**TASK REQUIREMENTS**
For each line below, check whether "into" is present. Report how many lines have it, nothing else.
════
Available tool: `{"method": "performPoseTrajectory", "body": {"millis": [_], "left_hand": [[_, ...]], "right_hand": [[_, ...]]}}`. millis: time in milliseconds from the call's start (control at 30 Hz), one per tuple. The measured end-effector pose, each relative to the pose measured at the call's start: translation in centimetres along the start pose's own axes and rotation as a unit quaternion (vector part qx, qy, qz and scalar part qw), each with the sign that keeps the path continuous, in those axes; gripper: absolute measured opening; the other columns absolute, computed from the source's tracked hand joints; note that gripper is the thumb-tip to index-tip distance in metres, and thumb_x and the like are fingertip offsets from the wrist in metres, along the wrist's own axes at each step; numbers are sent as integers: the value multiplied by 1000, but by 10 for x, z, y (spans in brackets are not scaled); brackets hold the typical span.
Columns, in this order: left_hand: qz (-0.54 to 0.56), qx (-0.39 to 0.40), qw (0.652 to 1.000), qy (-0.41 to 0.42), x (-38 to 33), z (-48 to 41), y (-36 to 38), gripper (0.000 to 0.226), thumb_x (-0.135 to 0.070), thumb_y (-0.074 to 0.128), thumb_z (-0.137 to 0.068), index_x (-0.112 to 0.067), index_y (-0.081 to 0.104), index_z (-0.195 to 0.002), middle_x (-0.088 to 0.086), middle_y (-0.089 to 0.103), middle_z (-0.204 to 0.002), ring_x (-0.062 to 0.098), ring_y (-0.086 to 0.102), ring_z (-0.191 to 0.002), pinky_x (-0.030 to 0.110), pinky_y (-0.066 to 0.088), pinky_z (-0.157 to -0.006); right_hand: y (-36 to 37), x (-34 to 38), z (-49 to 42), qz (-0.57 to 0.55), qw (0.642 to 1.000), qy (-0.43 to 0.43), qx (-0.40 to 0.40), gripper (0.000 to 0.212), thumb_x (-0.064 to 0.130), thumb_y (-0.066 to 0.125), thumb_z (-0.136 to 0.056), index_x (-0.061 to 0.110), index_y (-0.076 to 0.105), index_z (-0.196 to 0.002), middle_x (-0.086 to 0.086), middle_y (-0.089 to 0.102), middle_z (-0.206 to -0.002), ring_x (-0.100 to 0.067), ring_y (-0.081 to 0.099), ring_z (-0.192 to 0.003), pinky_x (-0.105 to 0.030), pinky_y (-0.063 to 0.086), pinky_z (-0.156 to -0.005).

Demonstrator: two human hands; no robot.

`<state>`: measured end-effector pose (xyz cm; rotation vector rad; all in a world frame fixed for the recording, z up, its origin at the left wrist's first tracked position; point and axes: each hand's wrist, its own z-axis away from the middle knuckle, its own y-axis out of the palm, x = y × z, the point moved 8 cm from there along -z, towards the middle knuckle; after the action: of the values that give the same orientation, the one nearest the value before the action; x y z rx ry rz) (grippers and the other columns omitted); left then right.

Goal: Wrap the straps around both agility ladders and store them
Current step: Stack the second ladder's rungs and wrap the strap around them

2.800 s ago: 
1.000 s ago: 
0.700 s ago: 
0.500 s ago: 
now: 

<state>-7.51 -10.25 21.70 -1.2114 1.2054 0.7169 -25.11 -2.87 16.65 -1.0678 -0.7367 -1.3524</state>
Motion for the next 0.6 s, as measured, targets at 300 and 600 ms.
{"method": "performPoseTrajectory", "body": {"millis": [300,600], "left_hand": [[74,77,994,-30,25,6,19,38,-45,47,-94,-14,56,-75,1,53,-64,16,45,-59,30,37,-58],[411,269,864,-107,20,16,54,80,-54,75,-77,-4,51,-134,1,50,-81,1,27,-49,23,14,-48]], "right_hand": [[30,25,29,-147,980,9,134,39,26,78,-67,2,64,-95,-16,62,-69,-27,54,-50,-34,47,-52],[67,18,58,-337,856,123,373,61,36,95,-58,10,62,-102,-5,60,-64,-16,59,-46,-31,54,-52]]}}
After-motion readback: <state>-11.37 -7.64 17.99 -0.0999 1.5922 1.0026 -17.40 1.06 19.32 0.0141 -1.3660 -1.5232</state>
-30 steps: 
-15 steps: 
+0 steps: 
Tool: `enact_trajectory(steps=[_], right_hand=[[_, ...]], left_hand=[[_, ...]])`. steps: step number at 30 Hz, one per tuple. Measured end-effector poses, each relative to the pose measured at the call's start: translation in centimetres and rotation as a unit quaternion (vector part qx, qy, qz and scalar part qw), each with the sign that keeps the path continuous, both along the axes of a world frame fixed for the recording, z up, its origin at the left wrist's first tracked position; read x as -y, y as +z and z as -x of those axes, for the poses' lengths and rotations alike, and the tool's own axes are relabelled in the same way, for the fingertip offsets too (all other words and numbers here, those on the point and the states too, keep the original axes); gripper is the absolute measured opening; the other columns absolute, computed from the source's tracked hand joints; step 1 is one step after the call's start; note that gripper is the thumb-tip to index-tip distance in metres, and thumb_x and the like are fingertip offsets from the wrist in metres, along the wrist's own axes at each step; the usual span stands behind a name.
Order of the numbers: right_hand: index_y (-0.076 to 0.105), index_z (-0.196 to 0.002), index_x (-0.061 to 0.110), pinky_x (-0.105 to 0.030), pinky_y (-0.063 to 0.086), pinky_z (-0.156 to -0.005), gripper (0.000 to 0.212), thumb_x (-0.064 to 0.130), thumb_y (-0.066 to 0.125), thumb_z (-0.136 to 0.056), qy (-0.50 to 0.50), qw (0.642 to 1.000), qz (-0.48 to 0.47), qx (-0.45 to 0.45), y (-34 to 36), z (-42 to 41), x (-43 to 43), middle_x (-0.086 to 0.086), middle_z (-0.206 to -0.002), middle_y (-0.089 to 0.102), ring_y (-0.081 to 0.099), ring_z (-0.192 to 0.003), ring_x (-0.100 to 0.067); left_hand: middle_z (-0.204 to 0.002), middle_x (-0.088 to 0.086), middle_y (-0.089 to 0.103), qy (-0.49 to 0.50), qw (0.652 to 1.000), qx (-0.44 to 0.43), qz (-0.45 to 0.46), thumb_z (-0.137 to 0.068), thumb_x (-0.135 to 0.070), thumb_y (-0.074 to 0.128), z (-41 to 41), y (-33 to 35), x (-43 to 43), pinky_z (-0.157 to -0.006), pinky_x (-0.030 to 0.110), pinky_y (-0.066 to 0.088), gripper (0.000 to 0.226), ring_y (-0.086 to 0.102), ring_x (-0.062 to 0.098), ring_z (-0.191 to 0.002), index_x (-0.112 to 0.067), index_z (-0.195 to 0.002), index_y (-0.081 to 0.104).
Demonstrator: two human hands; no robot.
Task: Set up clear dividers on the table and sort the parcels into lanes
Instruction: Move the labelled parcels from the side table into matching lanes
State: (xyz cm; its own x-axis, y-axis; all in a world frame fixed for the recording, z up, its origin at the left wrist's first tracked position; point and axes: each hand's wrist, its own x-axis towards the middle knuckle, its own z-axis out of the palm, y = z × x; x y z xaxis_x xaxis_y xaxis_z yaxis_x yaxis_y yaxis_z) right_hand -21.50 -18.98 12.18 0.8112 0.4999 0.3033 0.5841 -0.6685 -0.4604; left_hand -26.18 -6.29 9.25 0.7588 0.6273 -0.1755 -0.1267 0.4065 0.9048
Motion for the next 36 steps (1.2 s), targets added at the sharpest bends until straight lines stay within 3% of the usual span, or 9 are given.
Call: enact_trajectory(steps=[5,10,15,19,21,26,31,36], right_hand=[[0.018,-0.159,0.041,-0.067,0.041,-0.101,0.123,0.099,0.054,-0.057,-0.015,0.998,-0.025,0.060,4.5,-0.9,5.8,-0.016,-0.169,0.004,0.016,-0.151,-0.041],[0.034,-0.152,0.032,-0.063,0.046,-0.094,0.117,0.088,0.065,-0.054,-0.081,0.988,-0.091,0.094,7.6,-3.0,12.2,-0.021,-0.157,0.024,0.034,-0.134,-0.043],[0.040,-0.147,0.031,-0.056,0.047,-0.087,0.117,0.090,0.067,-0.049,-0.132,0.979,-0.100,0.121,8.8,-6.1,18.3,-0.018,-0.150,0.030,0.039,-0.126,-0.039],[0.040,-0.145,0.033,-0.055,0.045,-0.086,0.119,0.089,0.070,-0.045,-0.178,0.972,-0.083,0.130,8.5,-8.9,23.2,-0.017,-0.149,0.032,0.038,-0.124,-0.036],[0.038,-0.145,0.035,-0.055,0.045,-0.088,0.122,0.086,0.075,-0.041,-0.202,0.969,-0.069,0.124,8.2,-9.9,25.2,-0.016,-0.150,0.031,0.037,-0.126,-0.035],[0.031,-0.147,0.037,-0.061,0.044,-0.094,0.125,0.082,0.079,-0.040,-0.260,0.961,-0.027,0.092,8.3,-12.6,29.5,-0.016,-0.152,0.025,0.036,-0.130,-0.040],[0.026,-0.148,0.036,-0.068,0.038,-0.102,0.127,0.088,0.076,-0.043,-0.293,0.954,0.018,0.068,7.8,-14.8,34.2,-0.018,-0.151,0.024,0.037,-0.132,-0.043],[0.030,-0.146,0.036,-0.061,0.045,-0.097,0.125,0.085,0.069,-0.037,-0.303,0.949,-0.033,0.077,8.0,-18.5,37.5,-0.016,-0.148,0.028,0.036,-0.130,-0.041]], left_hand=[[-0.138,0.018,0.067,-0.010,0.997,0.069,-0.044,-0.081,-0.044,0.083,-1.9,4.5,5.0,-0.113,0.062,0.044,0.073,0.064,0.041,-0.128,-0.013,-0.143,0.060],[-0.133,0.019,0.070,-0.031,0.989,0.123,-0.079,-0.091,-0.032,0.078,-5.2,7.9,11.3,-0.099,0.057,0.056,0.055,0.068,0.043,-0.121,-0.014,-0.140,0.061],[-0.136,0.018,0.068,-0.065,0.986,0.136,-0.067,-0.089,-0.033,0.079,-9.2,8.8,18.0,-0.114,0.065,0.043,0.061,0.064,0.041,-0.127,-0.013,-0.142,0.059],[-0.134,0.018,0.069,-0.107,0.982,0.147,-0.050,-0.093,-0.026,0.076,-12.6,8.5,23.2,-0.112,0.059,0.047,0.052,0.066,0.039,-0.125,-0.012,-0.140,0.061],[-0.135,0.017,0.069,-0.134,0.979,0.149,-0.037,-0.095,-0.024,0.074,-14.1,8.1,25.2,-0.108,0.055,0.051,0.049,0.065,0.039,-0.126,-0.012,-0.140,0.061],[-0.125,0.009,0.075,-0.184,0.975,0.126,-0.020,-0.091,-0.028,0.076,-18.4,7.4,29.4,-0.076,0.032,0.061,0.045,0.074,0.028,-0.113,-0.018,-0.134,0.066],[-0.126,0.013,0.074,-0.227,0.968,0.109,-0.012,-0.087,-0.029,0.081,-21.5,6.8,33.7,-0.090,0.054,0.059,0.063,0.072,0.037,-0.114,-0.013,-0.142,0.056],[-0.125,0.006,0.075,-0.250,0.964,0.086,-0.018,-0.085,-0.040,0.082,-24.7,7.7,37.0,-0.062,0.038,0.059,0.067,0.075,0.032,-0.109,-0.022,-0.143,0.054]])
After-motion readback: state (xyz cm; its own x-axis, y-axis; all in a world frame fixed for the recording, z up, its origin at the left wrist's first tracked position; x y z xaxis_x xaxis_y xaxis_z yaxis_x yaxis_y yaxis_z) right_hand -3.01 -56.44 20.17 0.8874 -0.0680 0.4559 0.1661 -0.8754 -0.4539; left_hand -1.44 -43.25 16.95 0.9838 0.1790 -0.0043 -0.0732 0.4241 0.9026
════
**WRITTEN SOLUTION**
2